EXERCISE BRIEF: Please retype the data below line for line and leave out every picture.

──────

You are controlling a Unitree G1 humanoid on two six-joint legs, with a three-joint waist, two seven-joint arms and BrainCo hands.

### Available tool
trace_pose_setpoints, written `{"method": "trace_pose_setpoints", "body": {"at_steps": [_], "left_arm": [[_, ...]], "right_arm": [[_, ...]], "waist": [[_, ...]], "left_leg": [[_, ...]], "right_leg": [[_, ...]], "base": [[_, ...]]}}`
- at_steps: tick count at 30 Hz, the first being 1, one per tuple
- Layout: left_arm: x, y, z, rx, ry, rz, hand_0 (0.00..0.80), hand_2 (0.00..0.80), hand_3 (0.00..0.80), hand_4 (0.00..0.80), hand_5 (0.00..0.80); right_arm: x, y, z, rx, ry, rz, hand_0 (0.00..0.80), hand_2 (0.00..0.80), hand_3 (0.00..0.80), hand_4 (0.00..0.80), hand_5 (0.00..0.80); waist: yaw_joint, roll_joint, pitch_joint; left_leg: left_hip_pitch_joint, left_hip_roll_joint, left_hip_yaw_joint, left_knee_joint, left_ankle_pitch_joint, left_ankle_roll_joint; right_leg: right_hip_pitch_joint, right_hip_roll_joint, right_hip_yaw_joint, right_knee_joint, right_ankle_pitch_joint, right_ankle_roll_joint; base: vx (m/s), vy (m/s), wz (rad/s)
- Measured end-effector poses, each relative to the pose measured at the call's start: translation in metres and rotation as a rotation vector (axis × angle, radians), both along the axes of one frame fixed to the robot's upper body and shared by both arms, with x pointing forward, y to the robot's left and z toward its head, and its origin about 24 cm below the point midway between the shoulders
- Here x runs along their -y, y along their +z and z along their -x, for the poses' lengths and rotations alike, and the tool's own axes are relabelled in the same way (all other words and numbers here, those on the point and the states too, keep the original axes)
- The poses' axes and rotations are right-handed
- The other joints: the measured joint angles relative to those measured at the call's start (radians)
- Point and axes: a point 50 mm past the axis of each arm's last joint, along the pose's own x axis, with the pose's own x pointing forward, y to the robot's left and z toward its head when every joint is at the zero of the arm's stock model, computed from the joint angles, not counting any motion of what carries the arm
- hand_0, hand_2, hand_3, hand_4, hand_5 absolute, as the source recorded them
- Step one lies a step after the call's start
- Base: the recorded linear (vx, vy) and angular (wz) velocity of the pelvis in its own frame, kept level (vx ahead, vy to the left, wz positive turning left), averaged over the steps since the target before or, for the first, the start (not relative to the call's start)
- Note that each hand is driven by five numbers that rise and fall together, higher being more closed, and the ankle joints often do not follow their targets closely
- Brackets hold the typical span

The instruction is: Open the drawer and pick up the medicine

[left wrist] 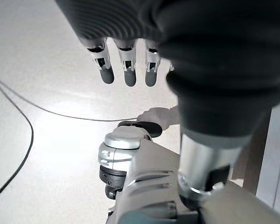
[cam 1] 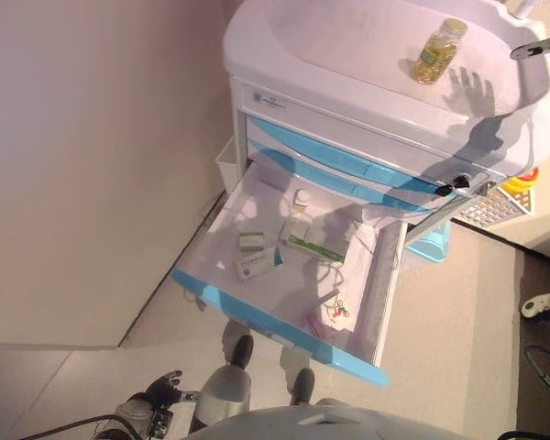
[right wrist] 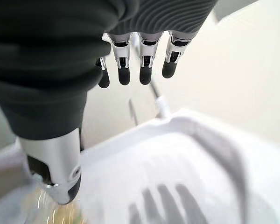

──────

ANSWER FOR THE TASK:
You are controlling a Unitree G1 humanoid on two six-joint legs, with a three-joint waist, two seven-joint arms and BrainCo hands.

### Available tool
trace_pose_setpoints, written `{"method": "trace_pose_setpoints", "body": {"at_steps": [_], "left_arm": [[_, ...]], "right_arm": [[_, ...]], "waist": [[_, ...]], "left_leg": [[_, ...]], "right_leg": [[_, ...]], "base": [[_, ...]]}}`
- at_steps: tick count at 30 Hz, the first being 1, one per tuple
- Layout: left_arm: x, y, z, rx, ry, rz, hand_0 (0.00..0.80), hand_2 (0.00..0.80), hand_3 (0.00..0.80), hand_4 (0.00..0.80), hand_5 (0.00..0.80); right_arm: x, y, z, rx, ry, rz, hand_0 (0.00..0.80), hand_2 (0.00..0.80), hand_3 (0.00..0.80), hand_4 (0.00..0.80), hand_5 (0.00..0.80); waist: yaw_joint, roll_joint, pitch_joint; left_leg: left_hip_pitch_joint, left_hip_roll_joint, left_hip_yaw_joint, left_knee_joint, left_ankle_pitch_joint, left_ankle_roll_joint; right_leg: right_hip_pitch_joint, right_hip_roll_joint, right_hip_yaw_joint, right_knee_joint, right_ankle_pitch_joint, right_ankle_roll_joint; base: vx (m/s), vy (m/s), wz (rad/s)
- Measured end-effector poses, each relative to the pose measured at the call's start: translation in metres and rotation as a rotation vector (axis × angle, radians), both along the axes of one frame fixed to the robot's upper body and shared by both arms, with x pointing forward, y to the robot's left and z toward its head, and its origin about 24 cm below the point midway between the shoulders
- Here x runs along their -y, y along their +z and z along their -x, for the poses' lengths and rotations alike, and the tool's own axes are relabelled in the same way (all other words and numbers here, those on the point and the states too, keep the original axes)
- The poses' axes and rotations are right-handed
- The other joints: the measured joint angles relative to those measured at the call's start (radians)
- Point and axes: a point 50 mm past the axis of each arm's last joint, along the pose's own x axis, with the pose's own x pointing forward, y to the robot's left and z toward its head when every joint is at the zero of the arm's stock model, computed from the joint angles, not counting any motion of what carries the arm
- hand_0, hand_2, hand_3, hand_4, hand_5 absolute, as the source recorded them
- Step one lies a step after the call's start
- Base: the recorded linear (vx, vy) and angular (wz) velocity of the pelvis in its own frame, kept level (vx ahead, vy to the left, wz positive turning left), averaged over the steps since the target before or, for the first, the start (not relative to the call's start)
- Note that each hand is driven by five numbers that rise and fall together, higher being more closed, and the ankle joints often do not follow their targets closely
- Brackets hold the typical span

The instruction is: Open the drawer and pick up the medicine

[left wrist] 
[cam 1] 
[right wrist] 

The exercise is done, and no more output is needed.